* _What the task asks_
The task calls for each line of the records below in which the word "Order" appears.

Listed records section start

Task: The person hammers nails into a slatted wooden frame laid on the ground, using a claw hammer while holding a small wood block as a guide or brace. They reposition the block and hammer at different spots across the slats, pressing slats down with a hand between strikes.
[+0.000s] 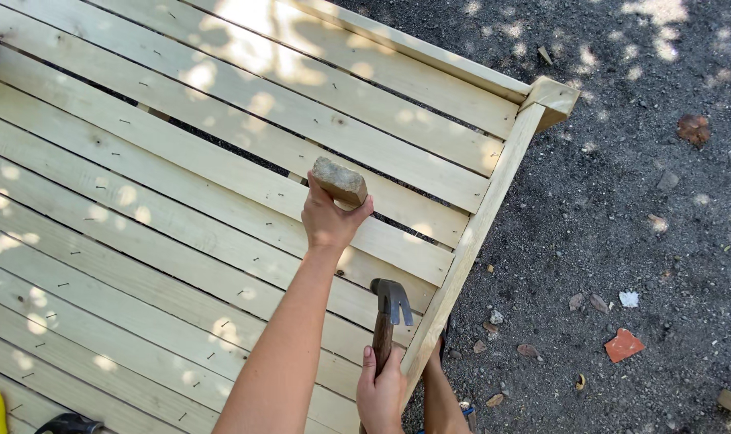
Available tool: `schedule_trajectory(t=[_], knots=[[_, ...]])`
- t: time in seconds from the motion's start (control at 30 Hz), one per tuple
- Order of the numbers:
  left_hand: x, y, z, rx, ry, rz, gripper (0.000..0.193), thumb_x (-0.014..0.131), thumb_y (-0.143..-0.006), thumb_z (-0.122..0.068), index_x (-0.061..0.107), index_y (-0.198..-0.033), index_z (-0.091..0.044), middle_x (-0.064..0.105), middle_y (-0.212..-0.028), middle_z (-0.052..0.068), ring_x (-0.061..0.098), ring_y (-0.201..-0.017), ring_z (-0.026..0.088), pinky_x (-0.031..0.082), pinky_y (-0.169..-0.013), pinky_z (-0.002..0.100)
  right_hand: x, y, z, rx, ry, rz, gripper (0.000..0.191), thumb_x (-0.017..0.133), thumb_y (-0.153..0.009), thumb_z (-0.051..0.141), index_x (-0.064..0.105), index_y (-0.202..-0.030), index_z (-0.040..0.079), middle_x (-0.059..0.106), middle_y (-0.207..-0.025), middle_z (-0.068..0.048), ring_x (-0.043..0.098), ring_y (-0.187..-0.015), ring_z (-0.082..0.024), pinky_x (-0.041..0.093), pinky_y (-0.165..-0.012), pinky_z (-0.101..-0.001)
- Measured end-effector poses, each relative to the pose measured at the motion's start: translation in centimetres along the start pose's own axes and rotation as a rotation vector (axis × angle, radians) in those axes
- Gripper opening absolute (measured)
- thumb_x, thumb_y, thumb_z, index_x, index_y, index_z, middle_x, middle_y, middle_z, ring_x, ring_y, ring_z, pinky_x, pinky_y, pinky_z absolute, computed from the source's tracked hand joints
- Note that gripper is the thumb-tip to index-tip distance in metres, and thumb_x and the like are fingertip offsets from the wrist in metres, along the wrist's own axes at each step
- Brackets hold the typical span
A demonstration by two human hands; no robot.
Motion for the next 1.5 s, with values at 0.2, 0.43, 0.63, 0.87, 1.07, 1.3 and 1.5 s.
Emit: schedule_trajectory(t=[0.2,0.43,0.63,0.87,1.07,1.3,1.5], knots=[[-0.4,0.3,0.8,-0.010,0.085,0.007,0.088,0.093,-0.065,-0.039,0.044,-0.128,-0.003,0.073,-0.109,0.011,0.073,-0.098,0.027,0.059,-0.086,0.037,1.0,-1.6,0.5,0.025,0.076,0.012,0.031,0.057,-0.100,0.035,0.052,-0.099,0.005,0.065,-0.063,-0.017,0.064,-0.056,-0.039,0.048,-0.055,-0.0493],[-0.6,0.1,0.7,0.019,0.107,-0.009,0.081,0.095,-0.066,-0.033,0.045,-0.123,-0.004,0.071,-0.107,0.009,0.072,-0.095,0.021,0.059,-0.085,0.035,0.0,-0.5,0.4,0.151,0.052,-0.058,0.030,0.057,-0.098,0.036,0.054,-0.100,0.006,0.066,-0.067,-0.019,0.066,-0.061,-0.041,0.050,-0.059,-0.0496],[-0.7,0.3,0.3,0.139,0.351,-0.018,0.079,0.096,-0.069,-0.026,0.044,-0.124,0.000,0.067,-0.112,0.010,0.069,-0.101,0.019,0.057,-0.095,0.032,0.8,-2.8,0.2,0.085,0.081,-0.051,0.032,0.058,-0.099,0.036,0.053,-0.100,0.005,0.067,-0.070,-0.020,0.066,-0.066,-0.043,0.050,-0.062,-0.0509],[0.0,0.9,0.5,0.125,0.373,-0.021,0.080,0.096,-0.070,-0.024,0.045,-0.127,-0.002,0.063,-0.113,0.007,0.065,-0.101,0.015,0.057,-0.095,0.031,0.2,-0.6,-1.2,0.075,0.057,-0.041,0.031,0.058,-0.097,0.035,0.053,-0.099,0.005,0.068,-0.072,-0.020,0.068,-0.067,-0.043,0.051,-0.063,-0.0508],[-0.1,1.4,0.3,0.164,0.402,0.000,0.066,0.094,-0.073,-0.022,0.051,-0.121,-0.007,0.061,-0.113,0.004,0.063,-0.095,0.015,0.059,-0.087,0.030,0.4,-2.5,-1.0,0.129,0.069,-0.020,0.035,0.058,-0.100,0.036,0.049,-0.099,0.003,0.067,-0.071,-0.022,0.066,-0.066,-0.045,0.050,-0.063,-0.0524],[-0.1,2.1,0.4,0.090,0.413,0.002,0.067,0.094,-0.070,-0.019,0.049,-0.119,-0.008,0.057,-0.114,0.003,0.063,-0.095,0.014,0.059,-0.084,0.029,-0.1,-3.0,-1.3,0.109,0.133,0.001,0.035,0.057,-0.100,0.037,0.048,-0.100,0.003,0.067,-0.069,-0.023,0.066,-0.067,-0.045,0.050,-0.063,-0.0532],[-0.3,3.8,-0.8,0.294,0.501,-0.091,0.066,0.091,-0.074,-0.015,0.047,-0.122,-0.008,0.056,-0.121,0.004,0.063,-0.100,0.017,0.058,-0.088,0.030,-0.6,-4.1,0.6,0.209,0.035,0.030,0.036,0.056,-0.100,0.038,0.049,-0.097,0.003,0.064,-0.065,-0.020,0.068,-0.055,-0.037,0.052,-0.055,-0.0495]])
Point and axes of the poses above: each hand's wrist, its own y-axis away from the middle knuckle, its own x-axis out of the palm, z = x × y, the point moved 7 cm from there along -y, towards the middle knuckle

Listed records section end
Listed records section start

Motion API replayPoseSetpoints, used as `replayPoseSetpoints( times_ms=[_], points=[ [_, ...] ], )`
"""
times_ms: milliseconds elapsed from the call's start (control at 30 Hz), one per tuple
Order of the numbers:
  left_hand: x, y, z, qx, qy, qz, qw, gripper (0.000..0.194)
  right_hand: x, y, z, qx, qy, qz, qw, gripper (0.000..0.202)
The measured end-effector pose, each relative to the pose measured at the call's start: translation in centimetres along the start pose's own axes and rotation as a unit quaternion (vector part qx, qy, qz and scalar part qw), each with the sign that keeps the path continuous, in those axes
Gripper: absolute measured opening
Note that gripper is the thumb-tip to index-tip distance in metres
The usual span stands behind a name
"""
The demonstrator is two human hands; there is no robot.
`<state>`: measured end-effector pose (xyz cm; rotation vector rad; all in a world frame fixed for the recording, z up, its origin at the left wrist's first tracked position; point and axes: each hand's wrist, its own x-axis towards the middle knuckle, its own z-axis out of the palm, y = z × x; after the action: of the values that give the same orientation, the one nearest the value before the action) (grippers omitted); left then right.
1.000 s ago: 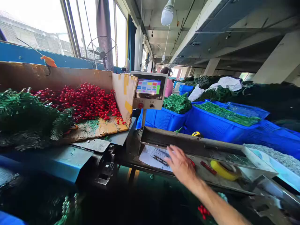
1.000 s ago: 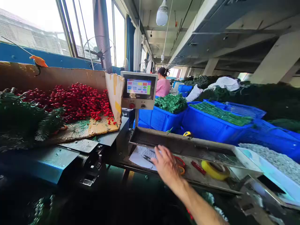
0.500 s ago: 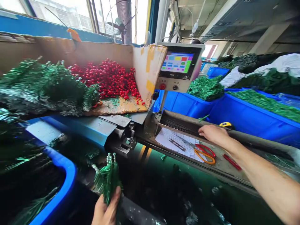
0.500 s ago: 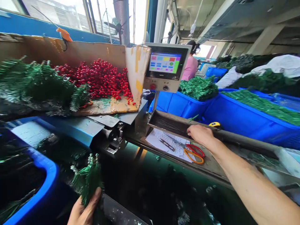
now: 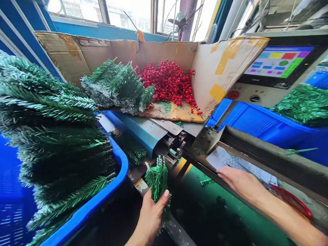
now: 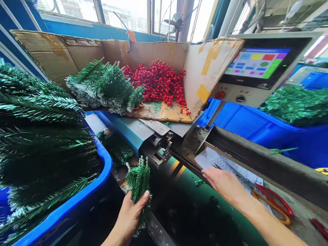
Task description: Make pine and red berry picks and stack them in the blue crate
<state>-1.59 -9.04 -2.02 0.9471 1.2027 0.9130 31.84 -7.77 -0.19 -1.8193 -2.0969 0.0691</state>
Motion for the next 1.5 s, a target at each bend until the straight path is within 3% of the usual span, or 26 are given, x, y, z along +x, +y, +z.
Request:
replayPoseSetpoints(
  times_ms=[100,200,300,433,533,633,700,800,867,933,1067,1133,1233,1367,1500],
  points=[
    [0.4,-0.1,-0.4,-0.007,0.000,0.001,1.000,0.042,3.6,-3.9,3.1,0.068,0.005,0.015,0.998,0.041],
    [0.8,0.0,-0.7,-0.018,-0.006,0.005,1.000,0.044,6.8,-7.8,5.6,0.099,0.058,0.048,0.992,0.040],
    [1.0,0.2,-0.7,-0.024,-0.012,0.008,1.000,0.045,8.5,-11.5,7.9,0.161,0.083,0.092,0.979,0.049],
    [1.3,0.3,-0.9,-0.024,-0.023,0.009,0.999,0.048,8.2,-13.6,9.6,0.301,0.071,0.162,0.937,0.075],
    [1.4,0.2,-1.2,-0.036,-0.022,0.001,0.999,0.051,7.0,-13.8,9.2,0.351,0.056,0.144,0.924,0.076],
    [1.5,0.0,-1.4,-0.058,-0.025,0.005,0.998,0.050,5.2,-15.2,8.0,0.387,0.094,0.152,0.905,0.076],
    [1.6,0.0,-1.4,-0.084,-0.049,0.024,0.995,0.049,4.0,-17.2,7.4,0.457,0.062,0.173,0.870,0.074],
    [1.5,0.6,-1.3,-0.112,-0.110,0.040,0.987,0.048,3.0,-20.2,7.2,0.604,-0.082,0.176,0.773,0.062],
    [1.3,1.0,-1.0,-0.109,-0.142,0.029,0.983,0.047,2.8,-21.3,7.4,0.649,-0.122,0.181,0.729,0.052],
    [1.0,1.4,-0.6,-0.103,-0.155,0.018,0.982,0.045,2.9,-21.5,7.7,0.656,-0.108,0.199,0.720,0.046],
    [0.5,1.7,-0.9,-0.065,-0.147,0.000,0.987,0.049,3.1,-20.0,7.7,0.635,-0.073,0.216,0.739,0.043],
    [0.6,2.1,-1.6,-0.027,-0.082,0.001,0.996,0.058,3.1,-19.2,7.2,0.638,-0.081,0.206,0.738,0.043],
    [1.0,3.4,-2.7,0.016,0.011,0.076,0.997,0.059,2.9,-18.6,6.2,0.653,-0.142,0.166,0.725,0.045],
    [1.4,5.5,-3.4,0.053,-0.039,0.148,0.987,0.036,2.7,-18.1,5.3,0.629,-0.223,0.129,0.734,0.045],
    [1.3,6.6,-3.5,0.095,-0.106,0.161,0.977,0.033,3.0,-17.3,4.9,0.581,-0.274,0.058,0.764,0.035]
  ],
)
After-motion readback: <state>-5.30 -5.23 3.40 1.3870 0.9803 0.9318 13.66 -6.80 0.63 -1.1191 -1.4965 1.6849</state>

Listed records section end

* _Answer to this task_
- Order of the numbers:
Order of the numbers:

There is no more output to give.